[Directions for this task] Copy out the listing below exactly, please, and skip any pictures.

[Dataset content]
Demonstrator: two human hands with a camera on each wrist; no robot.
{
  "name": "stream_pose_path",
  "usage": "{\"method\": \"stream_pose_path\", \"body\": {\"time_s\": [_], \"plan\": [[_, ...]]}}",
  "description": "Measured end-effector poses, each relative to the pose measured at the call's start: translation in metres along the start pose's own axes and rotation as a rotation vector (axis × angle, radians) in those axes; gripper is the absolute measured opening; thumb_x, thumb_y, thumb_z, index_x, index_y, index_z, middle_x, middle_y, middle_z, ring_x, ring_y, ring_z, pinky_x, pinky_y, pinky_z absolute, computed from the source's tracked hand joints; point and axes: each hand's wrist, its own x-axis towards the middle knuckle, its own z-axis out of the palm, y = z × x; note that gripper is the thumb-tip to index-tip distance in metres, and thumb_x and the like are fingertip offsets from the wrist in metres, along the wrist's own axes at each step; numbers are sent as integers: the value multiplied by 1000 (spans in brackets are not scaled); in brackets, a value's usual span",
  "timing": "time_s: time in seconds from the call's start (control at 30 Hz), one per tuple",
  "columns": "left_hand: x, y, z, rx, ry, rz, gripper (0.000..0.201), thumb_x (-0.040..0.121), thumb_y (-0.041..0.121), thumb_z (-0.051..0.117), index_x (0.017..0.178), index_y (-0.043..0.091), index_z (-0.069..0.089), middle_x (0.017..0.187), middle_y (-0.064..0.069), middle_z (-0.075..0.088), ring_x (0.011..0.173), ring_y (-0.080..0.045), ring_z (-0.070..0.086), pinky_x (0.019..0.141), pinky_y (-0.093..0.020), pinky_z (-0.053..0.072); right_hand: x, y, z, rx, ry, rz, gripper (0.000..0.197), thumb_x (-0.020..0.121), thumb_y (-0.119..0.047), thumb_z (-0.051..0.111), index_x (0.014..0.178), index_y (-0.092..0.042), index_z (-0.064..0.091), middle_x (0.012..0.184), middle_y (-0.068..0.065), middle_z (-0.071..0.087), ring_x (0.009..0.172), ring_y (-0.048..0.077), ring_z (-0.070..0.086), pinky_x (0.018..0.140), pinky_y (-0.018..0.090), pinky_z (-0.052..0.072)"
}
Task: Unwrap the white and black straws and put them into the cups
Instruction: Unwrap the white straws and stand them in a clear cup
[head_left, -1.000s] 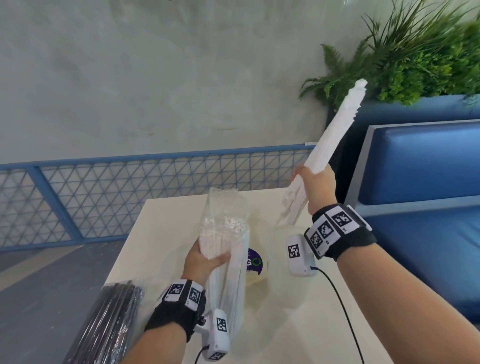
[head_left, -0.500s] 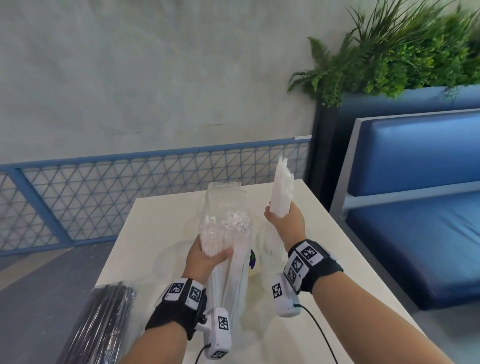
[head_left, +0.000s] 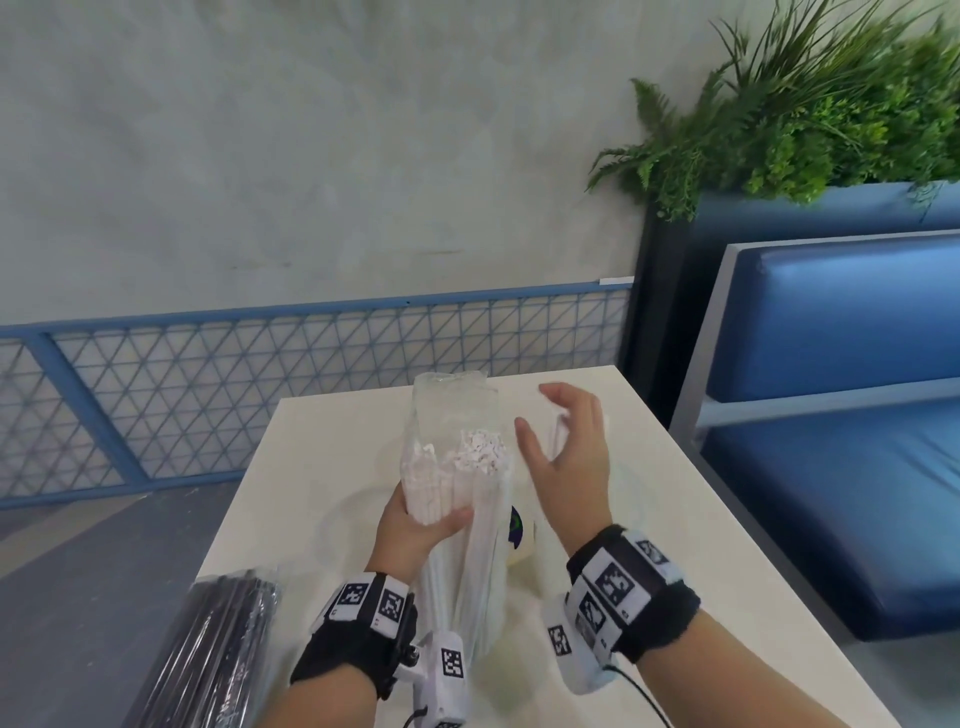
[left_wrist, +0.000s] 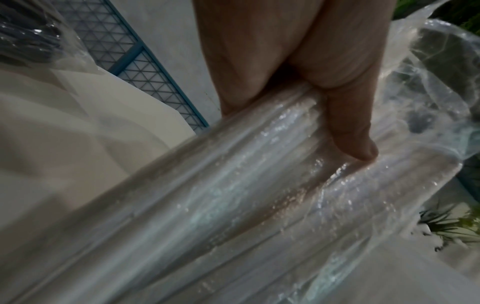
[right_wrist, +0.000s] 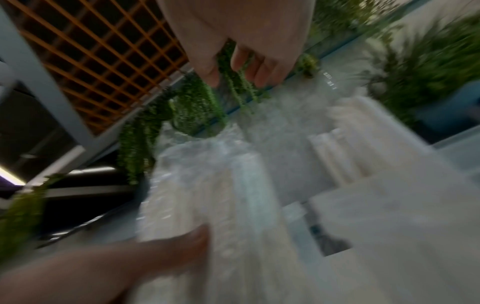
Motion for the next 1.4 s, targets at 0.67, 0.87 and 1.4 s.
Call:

[Response to this task]
Demonstrator: two human hands with a camera on each wrist; no robot.
{
  "name": "stream_pose_path",
  "usage": "{\"method\": \"stream_pose_path\", \"body\": {\"time_s\": [_], \"plan\": [[_, ...]]}}",
  "description": "Measured end-effector poses, each relative to the pose measured at the call's start: translation in metres along the start pose's own axes and rotation as a rotation vector (axis × angle, radians) in those axes; gripper is the absolute measured opening; thumb_x, thumb_y, thumb_z, index_x, index_y, index_z, middle_x, middle_y, middle_z, ring_x, ring_y, ring_z, pinky_x, pinky_y, pinky_z absolute, computed from the source's tracked hand joints; point and axes: each hand's wrist, its own x-axis towards the middle knuckle, its own z-axis out of the palm, y = z × x; note that gripper is the thumb-tip to index-tip distance in metres, and thumb_x and the like are fingertip offsets from the wrist in metres, along the wrist's own axes at each step; numbers are sent as integers: the value multiplied by 1000 (spans in brackets are not scaled); in brackets, a value's usual span",
  "timing": "time_s: time in seconds from the call's start (control at 30 Hz), one per tuple",
  "columns": "left_hand: x, y, z, rx, ry, rz, gripper (0.000..0.201), thumb_x (-0.040..0.121), thumb_y (-0.041..0.121), thumb_z (-0.051..0.117), index_x (0.017..0.178), index_y (-0.043..0.091), index_z (-0.069..0.089), middle_x (0.017..0.187), middle_y (-0.064..0.069), middle_z (-0.075..0.088), ring_x (0.011..0.173), ring_y (-0.080..0.045), ring_z (-0.070..0.086), pinky_x (0.019..0.141), pinky_y (-0.093..0.020), pinky_z (-0.053..0.072); right_hand: x, y, z, rx, ry, rz, gripper (0.000..0.197), thumb_x (-0.020..0.121), thumb_y (-0.119..0.047), thumb_z (-0.051..0.111), index_x (0.014..0.178), index_y (-0.092..0.042), index_z (-0.064..0.091), middle_x (0.012..0.184), middle_y (-0.068..0.065), middle_z (-0.071..0.087), ring_x (0.009..0.172), ring_y (-0.048..0.077), ring_z (-0.070..0.086), pinky_x (0.018..0.140), pinky_y (-0.018..0.090), pinky_z (-0.052..0.072)"
}
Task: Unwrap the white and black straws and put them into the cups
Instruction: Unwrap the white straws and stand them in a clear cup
[head_left, -1.000s] 
[head_left, -0.500s] 
[head_left, +0.000s] 
[left_wrist, +0.000s] 
[right_wrist, +0.000s] 
Motion for the next 1.4 s, targets at 0.67, 0.87 and 1.4 s.
Call:

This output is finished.